- **DESCRIPTION OF THE TASK**:
Below is a listing. Set down exactly the lines from the one containing "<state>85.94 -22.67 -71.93" through the one containing "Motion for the", both ends included, and leave out the rest.

- **MATERIAL PROVIDED**:

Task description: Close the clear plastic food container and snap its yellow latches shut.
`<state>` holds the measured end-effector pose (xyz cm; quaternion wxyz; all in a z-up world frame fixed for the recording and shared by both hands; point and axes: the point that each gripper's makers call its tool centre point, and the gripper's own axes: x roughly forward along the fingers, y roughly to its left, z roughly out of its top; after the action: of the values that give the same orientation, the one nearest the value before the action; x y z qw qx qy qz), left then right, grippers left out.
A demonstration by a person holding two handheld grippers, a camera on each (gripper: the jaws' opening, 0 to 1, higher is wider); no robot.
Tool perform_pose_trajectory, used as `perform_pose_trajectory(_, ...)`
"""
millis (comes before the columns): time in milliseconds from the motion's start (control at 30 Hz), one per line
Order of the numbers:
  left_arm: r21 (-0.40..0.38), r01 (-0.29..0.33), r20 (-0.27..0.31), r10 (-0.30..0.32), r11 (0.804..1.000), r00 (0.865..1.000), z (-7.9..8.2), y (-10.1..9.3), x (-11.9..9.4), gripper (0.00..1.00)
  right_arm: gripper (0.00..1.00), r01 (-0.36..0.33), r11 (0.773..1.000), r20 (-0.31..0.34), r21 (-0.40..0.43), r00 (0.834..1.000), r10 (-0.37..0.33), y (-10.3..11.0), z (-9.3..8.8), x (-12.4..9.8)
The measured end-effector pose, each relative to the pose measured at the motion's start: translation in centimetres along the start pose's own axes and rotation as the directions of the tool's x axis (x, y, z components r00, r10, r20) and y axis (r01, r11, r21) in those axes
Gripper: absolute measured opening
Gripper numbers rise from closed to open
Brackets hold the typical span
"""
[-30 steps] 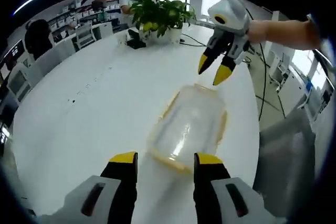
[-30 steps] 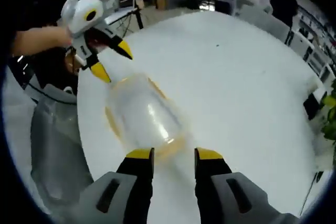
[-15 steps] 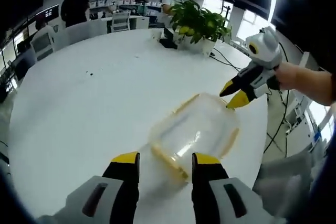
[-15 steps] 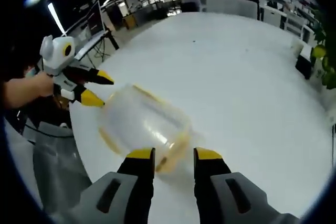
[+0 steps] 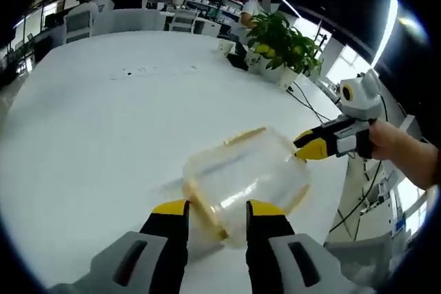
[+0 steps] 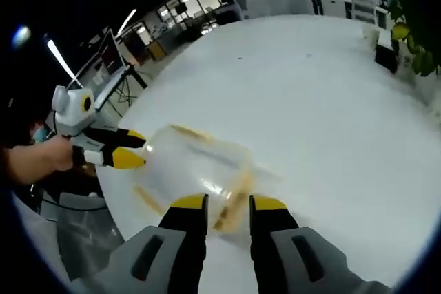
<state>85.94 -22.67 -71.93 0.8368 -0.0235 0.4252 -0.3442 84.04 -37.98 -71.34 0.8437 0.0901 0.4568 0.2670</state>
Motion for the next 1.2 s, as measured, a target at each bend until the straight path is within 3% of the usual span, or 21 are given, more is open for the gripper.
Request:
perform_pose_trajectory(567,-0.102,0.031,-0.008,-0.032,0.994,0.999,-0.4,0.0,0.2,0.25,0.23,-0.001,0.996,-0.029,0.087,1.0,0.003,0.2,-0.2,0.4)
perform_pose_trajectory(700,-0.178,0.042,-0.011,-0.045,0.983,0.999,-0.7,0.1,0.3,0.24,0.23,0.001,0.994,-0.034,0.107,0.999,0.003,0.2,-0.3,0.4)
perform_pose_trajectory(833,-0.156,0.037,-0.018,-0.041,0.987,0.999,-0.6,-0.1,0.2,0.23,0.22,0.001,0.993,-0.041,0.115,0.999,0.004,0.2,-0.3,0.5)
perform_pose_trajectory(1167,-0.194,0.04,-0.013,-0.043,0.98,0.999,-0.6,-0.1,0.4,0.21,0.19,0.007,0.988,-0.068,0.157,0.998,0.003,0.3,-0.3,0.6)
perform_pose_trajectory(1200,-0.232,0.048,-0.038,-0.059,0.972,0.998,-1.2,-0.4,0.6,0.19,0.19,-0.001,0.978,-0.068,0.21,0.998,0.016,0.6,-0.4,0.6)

- **SOLVED PROBLEM**:
<state>85.94 -22.67 -71.93 0.8368 -0.0235 0.4252 -0.3442 84.04 -37.98 -71.34 0.8437 0.0901 0.4568 0.2670</state>
Motion for the next 1.2 s, as measured, a target at each bend until the straight path is within 3% of the usual span, or 21 are given, more is open for the gripper.

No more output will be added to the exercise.